To further investigate the effect of time-series variation on RejectJFE, we re-estimated our results using data exclusively from reviewers who graduated after 2012 as a sensitivity analysis. By that year, the JFE rejection rate had risen to 90% and stabilized. The untabulated results confirm that RejectJFE is not statistically significant in the multivariate analysis. This indicates that for the period 2012–2020, any residual variation in the journal’s annual rejection rate does not significantly explain the variation in referees’ propensity to recommend acceptance. Meanwhile, our primary finding regarding the importance of #Reports remains statistically significant for this subsample (n = 295), strengthening our confidence that although publication standards have tightened over time, this trend does not overshadow our main result.
We also consider the possibility that the propensity to recommend manuscript acceptance may be associated with referees’ general seniority. To control for seniority and disentangle it from the specific effect of their direct experience with the peer-review process, we include an additional control variable—a referee’s average age over their active years during the sample period, defined in relation to their PhD graduation year (AvgAge). As expected, the slope coefficient on this variable is positive and statistically significant in the univariate (column 3) and multivariate (columns 13–15) settings. This suggests that older referees are, ceteris paribus, more likely to recommend accepting the manuscripts they review. Nevertheless, including AvgAge as an additional control variable does not materially affect the explanatory power of #Reports.
We assume that the selection of a referee is primarily based on how well their area of expertise aligns with the manuscript’s topic. However, we acknowledge the possibility that the selection may also be influenced by JFE Editors’ familiarity with potential referees. We considered four empirical variables that proxy for likely familiarity. First, we argue that journal editors are more likely to be acquainted with potential referees when these referees have served on the journal’s editorial board. We defined an indicator variable, EditorJFE, equal to ‘one’ for referees who served on the JFE editorial board between 1974 and 2020 and ‘zero’ otherwise. Second, we expect the JFE Editors to be more familiar with researchers who successfully publish articles in the JFE, so we considered the number of articles that a given referee had published in the JFE (#PubsJFE). Third, due to their interactions at research seminars and similar events, we expect editors at prominent finance journals to be better acquainted with potential referees working at leading universities, and therefore, we used the standing of the universities employing the referees as an additional control variable (UniRank). Finally, we expect journal editors to be better acquainted with potential reviewers who have an extensive professional network and thus control for the number of unique coauthors (#Coauths).

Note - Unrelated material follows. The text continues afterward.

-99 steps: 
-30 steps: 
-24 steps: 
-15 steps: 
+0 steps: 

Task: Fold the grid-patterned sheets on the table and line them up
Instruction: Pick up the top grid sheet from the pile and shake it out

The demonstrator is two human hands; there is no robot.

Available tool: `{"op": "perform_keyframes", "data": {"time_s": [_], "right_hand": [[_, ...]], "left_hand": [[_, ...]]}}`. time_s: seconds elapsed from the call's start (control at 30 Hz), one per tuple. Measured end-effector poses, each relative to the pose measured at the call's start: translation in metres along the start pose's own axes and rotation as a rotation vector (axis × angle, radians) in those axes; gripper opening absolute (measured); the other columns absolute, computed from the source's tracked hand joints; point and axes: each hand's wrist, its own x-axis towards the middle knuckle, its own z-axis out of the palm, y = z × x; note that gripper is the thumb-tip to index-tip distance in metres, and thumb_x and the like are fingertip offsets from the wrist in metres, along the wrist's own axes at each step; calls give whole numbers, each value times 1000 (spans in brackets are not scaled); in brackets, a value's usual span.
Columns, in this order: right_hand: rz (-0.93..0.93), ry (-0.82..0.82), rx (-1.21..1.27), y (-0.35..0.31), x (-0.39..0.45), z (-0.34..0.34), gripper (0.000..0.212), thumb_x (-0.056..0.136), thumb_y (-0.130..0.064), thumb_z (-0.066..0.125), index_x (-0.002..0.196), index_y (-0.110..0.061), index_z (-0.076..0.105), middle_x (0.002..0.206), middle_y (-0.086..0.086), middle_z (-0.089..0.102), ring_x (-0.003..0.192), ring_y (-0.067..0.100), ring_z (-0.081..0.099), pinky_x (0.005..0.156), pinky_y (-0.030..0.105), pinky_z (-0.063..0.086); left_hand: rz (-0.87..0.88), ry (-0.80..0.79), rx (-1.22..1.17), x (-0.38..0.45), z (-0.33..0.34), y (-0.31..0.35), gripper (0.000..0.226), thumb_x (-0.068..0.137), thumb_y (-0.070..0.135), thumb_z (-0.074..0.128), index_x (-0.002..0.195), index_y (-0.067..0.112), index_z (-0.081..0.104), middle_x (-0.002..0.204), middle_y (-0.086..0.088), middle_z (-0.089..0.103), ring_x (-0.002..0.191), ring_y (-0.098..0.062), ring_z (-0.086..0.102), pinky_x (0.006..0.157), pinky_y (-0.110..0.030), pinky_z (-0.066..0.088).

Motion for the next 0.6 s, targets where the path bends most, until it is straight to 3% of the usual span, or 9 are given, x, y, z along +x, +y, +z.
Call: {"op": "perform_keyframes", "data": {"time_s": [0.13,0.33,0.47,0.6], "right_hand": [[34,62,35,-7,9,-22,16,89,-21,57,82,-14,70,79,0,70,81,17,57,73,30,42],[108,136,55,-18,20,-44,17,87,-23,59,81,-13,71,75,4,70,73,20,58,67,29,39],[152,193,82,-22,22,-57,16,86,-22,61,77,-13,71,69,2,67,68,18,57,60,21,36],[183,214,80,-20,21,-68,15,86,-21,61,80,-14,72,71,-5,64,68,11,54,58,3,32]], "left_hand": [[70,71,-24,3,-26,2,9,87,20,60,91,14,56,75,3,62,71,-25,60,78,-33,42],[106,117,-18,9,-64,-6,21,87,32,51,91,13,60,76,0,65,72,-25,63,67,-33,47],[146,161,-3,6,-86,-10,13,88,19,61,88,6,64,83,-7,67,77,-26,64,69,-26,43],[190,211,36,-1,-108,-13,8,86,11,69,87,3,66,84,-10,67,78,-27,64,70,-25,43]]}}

Table 2 shows that in a univariate setting (columns 4–8), all four of the above proxies of familiarity between journal editors and potential referees are positively associated with Accept, but the association is only statistically significant for three of them (EditorJFE, UniRank, and #Coauths). Nevertheless, this association is not robust to the inclusion of additional controls. In a multivariate setting (column 15), only UniRank remained significantly positively associated with Accept. Hence, we observe limited consistent evidence on the relevance of familiarity proxies for explaining the variation in Accept.

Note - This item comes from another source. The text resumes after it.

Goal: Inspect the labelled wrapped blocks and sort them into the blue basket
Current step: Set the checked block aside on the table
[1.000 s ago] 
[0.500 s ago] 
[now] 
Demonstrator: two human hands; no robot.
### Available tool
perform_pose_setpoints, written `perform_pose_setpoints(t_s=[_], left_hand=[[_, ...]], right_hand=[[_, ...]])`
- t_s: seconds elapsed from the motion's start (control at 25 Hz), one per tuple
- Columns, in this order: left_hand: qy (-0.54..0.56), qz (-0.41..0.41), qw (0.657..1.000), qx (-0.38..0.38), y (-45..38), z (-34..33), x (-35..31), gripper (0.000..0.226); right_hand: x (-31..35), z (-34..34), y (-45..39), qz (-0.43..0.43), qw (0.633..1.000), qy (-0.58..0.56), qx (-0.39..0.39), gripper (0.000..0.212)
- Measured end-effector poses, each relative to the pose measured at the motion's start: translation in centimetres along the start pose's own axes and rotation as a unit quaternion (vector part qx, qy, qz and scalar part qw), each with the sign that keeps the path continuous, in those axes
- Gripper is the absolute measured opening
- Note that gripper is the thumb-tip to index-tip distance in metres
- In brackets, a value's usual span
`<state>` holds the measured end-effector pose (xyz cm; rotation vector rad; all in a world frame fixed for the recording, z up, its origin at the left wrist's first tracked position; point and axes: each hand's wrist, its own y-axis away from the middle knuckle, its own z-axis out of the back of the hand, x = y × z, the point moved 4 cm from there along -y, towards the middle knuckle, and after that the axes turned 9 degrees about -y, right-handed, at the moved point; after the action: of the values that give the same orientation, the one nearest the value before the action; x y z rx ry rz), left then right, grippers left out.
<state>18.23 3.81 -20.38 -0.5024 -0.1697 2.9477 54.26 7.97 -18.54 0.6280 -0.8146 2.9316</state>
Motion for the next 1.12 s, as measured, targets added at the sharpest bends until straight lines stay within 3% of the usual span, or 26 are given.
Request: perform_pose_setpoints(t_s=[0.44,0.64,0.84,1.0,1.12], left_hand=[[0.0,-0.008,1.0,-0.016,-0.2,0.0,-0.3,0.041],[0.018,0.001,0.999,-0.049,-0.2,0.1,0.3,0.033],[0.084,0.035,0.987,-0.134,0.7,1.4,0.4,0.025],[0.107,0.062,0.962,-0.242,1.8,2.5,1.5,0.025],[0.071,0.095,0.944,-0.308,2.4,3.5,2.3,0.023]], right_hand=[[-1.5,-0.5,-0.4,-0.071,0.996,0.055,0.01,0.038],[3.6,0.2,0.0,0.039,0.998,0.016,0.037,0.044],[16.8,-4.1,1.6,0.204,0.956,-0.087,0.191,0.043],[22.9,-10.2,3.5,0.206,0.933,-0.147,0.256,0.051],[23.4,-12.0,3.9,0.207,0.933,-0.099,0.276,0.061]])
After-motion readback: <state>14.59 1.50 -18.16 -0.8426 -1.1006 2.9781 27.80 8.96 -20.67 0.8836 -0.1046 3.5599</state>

Table 2 also displays the effect of several proxies that are likely to capture the depth of academics’ research expertise. We argue that due to the “publish or perish” imperative, research expertise is likely correlated with the number and quality of publications and the intensity with which these publications are cited. We considered five variables that capture these characteristics: (i) the number of a researcher’s Google Scholar publications (#PubsGS); (ii) the number of articles published in the JF (#PubsJF), arguably the most prestigious finance journal; (iii) the referee’s Google Scholar H-index (H-indexGS); (iv) the number of citations in Google Scholar (#CitsGS); and (v) the normalized citations in the SSCI (#CitsSSCI). The results in columns (8–12) show that in a bivariate setting, all but one of these variables (#PubsJF) have at least a marginally significant positive association with the acceptance rate. However, for three of the five variables, the slope coefficient switches sign in the multivariate setting. Furthermore, the H-index is the only variable that retains its significance in the expected direction when used in combination with all the other control variables (columns 14–15).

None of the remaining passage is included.